Pure play OpenStack vendor Mirantis has secured $100m in new funding this week in a round led by Intel Capital, with the companies also announcing deepened collaboration in the cloud arena.
The latest round, which comes less than a year after Mirantis secured $100m in series B funds from investors, also included participation from new investor Goldman Sachs and existing investors August Capital, Insight Venture Partners, Ericsson, Sapphire Ventures (formerly SAP Ventures) and WestSummit Capital.
Mirantis said the cash will be used to bolster its partnerships with vendors and other organisations innovating with OpenStack.
“With Intel as our partner, we’ll show the world that open design, open development and open licensing is the future of cloud infrastructure software. Mirantis’ goal is to make OpenStack the best way to deliver cloud software, surpassing any proprietary solutions,” said Alex Freedland, co-founder and president of Mirantis.

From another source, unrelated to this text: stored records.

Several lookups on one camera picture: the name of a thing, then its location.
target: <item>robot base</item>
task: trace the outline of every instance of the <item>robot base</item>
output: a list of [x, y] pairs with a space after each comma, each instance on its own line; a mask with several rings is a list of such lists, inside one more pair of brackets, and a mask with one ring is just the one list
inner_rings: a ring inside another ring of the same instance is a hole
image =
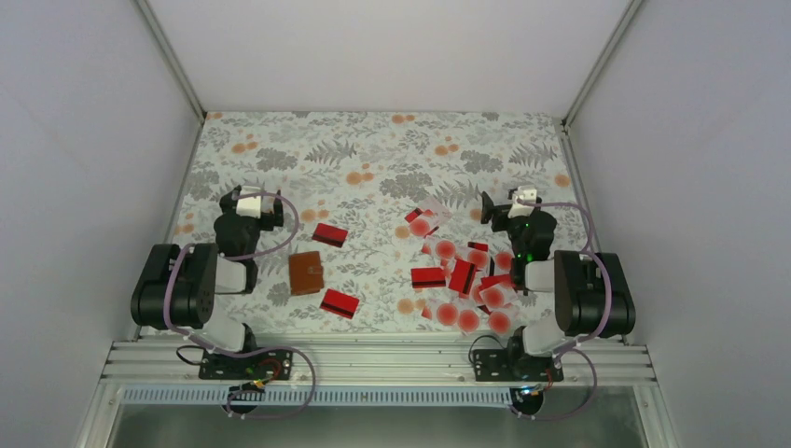
[[[256, 349], [256, 336], [244, 325], [244, 349], [241, 353], [249, 353]], [[287, 381], [291, 378], [293, 361], [294, 354], [288, 350], [271, 350], [244, 358], [226, 357], [204, 351], [198, 377], [202, 380], [252, 381], [271, 378]], [[277, 376], [272, 376], [277, 363], [280, 364], [280, 372]]]

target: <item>glass panel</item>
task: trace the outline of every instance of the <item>glass panel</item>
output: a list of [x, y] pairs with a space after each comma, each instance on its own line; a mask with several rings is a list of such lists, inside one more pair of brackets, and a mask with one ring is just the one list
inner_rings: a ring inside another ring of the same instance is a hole
[[[548, 393], [541, 414], [572, 410], [587, 393], [558, 387]], [[285, 420], [243, 421], [228, 418], [219, 406], [154, 405], [122, 406], [117, 422], [116, 448], [647, 446], [630, 387], [603, 387], [585, 412], [555, 423], [517, 420], [492, 408], [317, 406]]]

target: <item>orange flower pattern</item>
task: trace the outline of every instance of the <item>orange flower pattern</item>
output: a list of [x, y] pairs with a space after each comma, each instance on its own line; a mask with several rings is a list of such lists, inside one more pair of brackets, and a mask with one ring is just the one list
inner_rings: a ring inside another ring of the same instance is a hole
[[[255, 331], [457, 331], [420, 316], [427, 301], [449, 301], [452, 294], [411, 287], [410, 270], [436, 262], [420, 253], [422, 240], [404, 216], [434, 196], [453, 212], [436, 236], [485, 243], [498, 254], [509, 250], [508, 239], [479, 223], [482, 191], [505, 203], [508, 189], [532, 184], [546, 202], [576, 200], [558, 135], [542, 115], [210, 112], [206, 118], [173, 241], [213, 242], [217, 199], [242, 183], [281, 189], [299, 213], [297, 239], [258, 260], [265, 274], [253, 293], [225, 298], [228, 313]], [[262, 209], [272, 209], [271, 198]], [[259, 247], [283, 241], [294, 223], [288, 207], [284, 212], [284, 228], [262, 232]], [[579, 248], [579, 215], [550, 213], [559, 221], [555, 247]], [[343, 248], [311, 239], [319, 223], [349, 231]], [[360, 299], [354, 319], [319, 309], [322, 294], [290, 297], [288, 256], [311, 250], [321, 253], [327, 285]], [[552, 303], [551, 295], [520, 297], [519, 323], [537, 320]]]

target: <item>table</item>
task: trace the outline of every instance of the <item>table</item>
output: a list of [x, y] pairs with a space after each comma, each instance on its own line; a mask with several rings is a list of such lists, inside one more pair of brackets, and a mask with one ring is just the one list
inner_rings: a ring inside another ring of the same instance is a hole
[[[212, 112], [173, 242], [213, 242], [219, 197], [239, 184], [281, 189], [300, 218], [287, 248], [257, 260], [252, 294], [217, 296], [217, 305], [257, 333], [458, 331], [420, 316], [426, 300], [451, 294], [412, 288], [409, 270], [437, 263], [420, 253], [404, 216], [434, 196], [453, 212], [437, 236], [485, 243], [494, 254], [509, 244], [504, 232], [479, 223], [482, 191], [507, 203], [509, 189], [530, 184], [545, 202], [576, 202], [556, 127], [545, 115]], [[547, 211], [558, 219], [553, 250], [579, 249], [585, 230], [577, 211]], [[285, 212], [284, 227], [261, 233], [259, 248], [288, 235], [294, 219]], [[312, 241], [319, 222], [349, 231], [343, 248]], [[360, 300], [353, 319], [320, 309], [324, 291], [290, 297], [288, 256], [311, 250], [321, 252], [326, 286]], [[520, 295], [519, 324], [547, 315], [552, 303], [551, 294]]]

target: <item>white wall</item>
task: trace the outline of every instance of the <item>white wall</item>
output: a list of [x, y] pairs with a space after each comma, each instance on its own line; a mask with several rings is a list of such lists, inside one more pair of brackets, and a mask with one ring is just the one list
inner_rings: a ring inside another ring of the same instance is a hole
[[628, 0], [149, 0], [208, 110], [562, 117]]
[[128, 0], [0, 5], [0, 445], [70, 446], [199, 125]]
[[791, 4], [646, 2], [572, 125], [684, 446], [788, 446]]

“Every industry is being disrupted by software. Smart enterprises are embracing the cloud to grow top line revenues and get new services to market faster. Mirantis is the only vendor 100 per cent committed to only OpenStack,” Freedland said.
At the same time, Intel and Mirantis announced the two companies would deepen their partnership and work together on Intel’s Clouds for All initiative, a series of partnerships with ISVs announced earlier this summer which are intended to accelerate cloud interoperability and boost deployments.
“Our investment in Mirantis is the next step in bringing open cloud infrastructure to the entire industry as part of Intel’s ‘Cloud for All’ initiative,” said Diane Bryant, senior vice president and general manager, Data Center Group, Intel.
“As enterprises embrace public, private and hybrid cloud strategies, they need choices in their infrastructure software. OpenStack is an ideal open solution for cloud-native applications and services, and our collaboration with Mirantis is well placed to ensure the delivery of critical new enterprise features helping to create of tens of thousands of clouds,” Bryant said.